She pulled back a little and looked at me, wearing an amused smile. “That doesn’t make you receptive and deep, Will. No one says a player has to be an a**hole.”
I rubbed my face. “I just think the word ‘player’ has a connotation that doesn’t fit me. I feel like I try harder than that to be good to the women I’m with, to talk about what we’re doing together.”
“Well,” she said. “you haven’t talked to me about what you want.”
I hesitated, my heart exploding in a wild gallop. I hadn’t, and it was because it felt so different with her from every other time I’d been with a woman. Being with Hanna wasn’t just about intense physical pleasure; it also made me feel calm, and thrilled, and known. I hadn’t wanted to discuss this because I hadn’t wanted either of us to have the chance to limit it.
Taking a deep breath, I murmured, “That’s because with you, I’m not really sure if what I want is sex.”
She pulled away, sat up slowly. The sheets slid off her body and she reached for a shirt at the end of the bed.
“Okay. This is . . . awkward.”
Oh, shit. That hadn’t come out right. “No, no,” I said, sitting up behind her and kissing her shoulder. I pulled her shirt from her hands, dropping it on the floor. I licked down her spine, slipping my hand around her waist and sliding up, resting my palm over her heart.
“I’m trying to find a way to say I want it to be more than sex. I have feelings for you that go way past sexual.”
She stilled, growing completely frozen. “You don’t.”
“I don’t?” I stared at her rigid back, my pulse picking up from anger rather than anxiety. “What do you mean I don’t?”
She stood, wrapping the sheet around her body. Ice slid into my veins, cooling every part of me. I sat up, watching her. “Are you—what are you doing?”
“I’m sorry. I just—I have some stuff to do.” She walked over to the dresser, began pulling things from a drawer. “I need to get to work.”
“Now?”
“Yes,” she said.
“So I tell you I have feelings and you’re kicking me out?”
She spun around to face me. “I need to go right now, okay?”
“I can see that,” I said, and she limped into the bathroom.
I was humiliated and furious. And I was terrified this was it. Who would have thought I’d f**k it up with a girl by falling for her? I wanted to get the hell out of there, and I wanted to climb out of the bed, pull her back. Maybe we both needed to think about a few things.
Chapter Thirteen
I closed the door behind me and took a few deep breaths. I needed some space. I needed a minute to wrap my head around what the hell was going on. This morning I thought I’d been discarded like one of Will’s many conquests, and now he was saying he wanted more?
What the fuck?
Why was he complicating this? One of things I loved about Will was that people always knew where they stood with him. Good or bad, you always knew the score. Nothing about him had ever been complicated: sex, no complications. End of story. It was easier when I didn’t have the option to consider more.
He’d been the bad boy, the hot guy my sister fooled around with in a shed in the backyard.

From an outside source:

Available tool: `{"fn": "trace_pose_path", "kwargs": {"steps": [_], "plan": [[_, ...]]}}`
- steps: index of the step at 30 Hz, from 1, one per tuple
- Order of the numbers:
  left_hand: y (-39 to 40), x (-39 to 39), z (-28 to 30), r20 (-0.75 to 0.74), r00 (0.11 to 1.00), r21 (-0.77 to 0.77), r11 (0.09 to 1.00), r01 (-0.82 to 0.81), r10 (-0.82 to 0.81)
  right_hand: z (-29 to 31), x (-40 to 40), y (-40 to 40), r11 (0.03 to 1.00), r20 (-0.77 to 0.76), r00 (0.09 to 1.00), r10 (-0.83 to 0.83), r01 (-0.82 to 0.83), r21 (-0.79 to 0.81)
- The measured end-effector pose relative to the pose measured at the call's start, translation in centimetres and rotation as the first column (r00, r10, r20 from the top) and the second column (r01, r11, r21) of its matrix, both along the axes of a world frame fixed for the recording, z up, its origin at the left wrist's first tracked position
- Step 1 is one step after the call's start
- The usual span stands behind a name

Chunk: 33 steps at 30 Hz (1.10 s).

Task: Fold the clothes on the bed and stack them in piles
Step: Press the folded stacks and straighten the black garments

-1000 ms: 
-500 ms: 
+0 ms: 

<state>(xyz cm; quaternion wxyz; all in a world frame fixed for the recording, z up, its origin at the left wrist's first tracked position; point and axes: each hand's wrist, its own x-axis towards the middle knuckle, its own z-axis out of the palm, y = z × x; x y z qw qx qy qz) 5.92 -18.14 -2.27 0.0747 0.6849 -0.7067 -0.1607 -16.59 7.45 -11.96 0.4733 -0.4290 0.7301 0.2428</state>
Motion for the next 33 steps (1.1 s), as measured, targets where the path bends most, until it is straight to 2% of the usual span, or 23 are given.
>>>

He’d been the object of my earliest fantasies. And it wasn’t that I’d spent my youth pining over him—the opposite, in fact—because knowing I could lust for him, but never actually stood a chance, made it easier somehow.
But now? Being able to touch him and have him touch me, hearing him say that he wanted more when there was no way he could actually mean it . . . complicated things.
Will Sumner didn’t know the meaning of more. Hadn’t he admitted to never having even a single long-term monogamous relationship? Having never found anyone who kept him interested long enough? Didn’t he get a text from one of his nongirlfriends the morning after we first had sex? No thanks.
Because as much as I loved spending time with him, and as fun as it was to pretend I could learn from him, I knew that I would never be a player. If I let him into more than my pants—if I let him into my heart and fell for him—I would submerge.
Deciding I actually did need to get to work, I started the shower, watching as steam filled the bathroom. I moaned as I stepped under the spray, letting my chin drop to my chest and the sound of water drown out the chaos in my thoughts. I opened my eyes and looked down at my body, at the smeared black ink on my skin.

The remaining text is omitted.